(ASSIGNMENT) The first line of the data below and every line after it, through the one with "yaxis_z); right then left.", must be transcribed without change.

(Dataset excerpts)
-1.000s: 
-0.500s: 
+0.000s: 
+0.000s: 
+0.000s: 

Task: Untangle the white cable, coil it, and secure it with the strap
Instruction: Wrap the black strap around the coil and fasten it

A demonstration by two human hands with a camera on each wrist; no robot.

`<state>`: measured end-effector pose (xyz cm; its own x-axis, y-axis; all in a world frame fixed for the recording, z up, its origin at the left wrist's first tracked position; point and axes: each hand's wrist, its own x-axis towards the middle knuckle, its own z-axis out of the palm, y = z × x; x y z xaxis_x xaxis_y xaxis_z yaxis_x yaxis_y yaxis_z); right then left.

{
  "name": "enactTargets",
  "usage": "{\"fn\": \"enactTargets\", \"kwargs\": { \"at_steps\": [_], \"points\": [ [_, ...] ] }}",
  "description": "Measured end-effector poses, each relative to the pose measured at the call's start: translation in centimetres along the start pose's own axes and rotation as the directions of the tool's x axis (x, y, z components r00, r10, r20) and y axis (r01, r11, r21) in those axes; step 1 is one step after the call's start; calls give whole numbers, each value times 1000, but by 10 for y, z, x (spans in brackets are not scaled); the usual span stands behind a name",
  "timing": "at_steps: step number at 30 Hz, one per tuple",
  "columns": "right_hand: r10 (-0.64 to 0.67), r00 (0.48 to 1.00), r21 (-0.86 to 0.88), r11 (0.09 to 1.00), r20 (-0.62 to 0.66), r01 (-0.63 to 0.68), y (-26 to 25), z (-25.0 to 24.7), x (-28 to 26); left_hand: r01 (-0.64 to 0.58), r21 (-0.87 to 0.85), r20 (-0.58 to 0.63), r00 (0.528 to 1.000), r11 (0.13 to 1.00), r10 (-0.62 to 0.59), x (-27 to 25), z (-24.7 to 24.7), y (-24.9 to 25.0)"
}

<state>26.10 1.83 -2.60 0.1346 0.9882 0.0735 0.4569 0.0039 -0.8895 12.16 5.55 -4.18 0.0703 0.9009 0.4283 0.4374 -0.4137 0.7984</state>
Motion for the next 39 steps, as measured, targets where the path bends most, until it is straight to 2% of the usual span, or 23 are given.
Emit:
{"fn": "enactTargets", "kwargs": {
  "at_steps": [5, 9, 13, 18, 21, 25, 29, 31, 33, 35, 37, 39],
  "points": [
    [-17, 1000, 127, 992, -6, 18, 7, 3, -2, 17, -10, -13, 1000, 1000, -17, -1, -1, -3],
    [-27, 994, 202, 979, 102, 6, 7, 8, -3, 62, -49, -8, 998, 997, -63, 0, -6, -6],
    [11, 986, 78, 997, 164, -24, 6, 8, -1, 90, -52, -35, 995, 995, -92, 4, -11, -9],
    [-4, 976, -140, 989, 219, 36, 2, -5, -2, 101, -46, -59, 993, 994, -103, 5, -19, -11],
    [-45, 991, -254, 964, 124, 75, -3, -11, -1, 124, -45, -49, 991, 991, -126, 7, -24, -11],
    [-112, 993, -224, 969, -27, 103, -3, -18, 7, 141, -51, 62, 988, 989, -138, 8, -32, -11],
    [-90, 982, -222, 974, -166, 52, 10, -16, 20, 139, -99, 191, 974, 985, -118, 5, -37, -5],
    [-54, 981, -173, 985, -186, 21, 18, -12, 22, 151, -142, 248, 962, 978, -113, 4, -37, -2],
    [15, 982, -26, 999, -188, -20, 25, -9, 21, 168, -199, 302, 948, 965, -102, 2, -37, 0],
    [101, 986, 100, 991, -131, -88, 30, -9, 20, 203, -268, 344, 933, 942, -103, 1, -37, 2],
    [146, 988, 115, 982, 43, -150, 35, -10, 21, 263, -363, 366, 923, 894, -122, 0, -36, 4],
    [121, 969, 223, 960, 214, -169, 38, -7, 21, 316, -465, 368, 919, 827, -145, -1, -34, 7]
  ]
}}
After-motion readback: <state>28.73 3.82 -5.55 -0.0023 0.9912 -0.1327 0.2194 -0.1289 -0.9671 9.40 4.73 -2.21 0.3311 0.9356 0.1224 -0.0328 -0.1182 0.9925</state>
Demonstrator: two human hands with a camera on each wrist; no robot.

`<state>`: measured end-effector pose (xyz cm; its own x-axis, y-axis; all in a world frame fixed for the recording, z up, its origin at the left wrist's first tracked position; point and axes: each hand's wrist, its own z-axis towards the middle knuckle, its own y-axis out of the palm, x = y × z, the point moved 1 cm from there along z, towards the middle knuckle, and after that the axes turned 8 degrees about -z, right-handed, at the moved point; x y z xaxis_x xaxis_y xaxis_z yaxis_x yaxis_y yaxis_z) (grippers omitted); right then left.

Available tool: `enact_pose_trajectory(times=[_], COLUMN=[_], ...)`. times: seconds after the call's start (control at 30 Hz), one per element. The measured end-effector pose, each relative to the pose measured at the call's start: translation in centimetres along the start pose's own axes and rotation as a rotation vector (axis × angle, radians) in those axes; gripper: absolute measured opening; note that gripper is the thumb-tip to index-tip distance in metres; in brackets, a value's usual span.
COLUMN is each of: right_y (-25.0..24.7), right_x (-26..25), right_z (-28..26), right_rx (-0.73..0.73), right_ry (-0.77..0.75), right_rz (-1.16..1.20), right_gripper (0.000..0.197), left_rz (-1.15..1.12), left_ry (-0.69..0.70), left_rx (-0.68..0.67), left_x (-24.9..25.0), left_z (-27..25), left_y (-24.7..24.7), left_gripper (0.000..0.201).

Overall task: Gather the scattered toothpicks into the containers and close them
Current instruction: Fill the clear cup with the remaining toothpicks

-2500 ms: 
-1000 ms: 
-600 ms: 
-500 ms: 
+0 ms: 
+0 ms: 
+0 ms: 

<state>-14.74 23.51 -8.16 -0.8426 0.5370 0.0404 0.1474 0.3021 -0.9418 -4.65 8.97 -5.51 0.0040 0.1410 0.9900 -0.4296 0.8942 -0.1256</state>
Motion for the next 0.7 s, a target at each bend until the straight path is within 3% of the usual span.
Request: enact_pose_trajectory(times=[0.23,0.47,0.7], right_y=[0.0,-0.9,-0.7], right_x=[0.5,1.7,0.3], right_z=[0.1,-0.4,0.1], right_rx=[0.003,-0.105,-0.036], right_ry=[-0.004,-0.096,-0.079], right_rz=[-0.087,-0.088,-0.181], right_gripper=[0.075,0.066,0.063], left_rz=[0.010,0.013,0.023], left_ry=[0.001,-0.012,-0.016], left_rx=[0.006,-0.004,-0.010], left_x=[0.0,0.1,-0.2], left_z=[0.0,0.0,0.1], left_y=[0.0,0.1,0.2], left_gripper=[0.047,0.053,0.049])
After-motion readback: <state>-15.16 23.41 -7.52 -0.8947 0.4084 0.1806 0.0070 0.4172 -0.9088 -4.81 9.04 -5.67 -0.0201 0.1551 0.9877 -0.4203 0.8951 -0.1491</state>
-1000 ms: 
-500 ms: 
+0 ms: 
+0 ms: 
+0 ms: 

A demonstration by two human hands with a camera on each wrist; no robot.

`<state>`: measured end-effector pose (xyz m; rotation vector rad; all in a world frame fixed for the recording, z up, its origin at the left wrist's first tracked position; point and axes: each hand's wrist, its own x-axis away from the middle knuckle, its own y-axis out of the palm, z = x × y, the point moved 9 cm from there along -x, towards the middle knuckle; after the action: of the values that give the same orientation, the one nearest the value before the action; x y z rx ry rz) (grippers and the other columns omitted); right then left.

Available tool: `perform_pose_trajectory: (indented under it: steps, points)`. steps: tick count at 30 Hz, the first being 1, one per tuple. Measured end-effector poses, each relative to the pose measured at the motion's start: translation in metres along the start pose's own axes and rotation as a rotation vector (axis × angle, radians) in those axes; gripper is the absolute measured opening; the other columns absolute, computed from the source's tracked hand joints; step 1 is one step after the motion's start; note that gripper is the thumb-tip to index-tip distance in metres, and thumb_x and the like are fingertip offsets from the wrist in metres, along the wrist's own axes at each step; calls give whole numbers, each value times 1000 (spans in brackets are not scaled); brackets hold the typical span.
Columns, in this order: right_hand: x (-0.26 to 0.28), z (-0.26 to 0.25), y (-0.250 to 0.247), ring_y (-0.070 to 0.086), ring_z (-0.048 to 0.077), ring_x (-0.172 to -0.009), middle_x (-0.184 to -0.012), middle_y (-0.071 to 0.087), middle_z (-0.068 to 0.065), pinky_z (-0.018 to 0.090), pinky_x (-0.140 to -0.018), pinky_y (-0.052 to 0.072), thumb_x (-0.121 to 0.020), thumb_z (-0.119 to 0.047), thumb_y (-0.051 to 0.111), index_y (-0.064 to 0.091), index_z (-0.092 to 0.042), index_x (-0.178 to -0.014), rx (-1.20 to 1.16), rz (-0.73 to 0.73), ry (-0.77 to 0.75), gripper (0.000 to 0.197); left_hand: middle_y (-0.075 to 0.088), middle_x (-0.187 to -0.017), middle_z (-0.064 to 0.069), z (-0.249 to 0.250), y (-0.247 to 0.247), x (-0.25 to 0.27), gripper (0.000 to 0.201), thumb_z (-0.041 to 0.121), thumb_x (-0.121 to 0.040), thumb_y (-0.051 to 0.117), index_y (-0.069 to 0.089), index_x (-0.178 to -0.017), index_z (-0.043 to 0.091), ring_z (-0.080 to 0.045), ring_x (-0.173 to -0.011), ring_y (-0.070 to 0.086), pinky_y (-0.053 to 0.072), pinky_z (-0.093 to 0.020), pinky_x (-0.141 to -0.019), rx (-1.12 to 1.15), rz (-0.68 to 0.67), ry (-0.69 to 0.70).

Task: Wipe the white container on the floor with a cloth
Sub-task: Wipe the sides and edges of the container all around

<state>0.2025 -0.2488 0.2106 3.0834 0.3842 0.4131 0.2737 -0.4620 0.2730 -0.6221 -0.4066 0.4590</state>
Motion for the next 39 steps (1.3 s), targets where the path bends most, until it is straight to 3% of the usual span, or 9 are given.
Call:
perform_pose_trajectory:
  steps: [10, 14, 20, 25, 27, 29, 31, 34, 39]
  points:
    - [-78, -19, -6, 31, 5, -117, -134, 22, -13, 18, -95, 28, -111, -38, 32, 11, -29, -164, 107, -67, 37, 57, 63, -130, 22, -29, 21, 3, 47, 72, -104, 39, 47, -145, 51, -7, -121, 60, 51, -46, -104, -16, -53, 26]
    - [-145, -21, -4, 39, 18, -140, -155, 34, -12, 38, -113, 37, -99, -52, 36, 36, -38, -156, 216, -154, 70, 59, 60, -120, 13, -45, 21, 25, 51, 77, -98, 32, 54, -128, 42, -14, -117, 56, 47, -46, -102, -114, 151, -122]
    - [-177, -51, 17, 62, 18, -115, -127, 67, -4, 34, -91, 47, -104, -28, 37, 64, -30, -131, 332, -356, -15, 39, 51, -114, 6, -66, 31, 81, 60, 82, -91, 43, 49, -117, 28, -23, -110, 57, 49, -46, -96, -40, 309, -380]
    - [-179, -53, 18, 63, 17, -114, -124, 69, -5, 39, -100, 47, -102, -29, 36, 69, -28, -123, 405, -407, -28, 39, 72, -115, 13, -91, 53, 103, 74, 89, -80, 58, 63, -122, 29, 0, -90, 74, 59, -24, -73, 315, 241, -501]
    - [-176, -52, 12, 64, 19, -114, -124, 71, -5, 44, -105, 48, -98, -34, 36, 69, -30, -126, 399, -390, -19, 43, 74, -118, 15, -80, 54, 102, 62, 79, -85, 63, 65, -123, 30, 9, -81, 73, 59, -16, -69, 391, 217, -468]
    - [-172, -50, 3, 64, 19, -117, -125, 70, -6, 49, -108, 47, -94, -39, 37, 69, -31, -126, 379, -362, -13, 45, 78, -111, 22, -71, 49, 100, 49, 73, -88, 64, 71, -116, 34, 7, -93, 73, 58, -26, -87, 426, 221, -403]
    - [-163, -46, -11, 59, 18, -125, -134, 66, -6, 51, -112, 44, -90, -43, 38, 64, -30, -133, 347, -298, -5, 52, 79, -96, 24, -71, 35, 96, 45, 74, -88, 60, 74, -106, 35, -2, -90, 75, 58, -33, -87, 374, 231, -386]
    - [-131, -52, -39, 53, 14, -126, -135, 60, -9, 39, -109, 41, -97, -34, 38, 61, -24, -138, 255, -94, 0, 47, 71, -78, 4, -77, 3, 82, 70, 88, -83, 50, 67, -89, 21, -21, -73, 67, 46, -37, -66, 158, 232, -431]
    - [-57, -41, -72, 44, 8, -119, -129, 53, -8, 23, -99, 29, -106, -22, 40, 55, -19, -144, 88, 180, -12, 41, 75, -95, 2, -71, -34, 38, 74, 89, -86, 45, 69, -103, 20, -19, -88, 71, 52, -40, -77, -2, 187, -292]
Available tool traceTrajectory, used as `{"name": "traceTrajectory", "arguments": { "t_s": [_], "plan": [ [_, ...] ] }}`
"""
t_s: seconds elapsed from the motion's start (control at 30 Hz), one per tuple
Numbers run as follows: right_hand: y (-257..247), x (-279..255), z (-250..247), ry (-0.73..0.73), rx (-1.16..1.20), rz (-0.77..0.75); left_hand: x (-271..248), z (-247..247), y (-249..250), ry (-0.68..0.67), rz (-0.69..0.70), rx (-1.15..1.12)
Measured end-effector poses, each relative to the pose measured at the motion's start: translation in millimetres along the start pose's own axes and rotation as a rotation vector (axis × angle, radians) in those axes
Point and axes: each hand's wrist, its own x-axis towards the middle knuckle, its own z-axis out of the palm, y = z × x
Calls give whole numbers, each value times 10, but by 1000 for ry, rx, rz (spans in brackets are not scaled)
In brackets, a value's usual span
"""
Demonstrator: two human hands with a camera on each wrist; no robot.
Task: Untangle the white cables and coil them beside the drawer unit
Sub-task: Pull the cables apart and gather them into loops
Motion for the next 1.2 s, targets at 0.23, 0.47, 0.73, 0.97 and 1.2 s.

(RESULT FOR THIS EXERCISE)
-1.000s: 
-0.500s: 
+0.000s: 
+0.000s: 
+0.000s: 

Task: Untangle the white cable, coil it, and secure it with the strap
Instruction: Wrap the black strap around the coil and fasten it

A demonstration by two human hands with a camera on each wrist; no robot.

`<state>`: measured end-effector pose (xyz cm; its own x-axis, y-axis; all in a world frame fixed for the recording, z up, its origin at the left wrist's first tracked position; point and axes: each hand's wrist, its own x-axis towards the middle knuckle, its own z-axis out of the palm, y = z × x; x y z xaxis_x xaxis_y xaxis_z yaxis_x yaxis_y yaxis_z); right then left.

What precedes this is the full answer.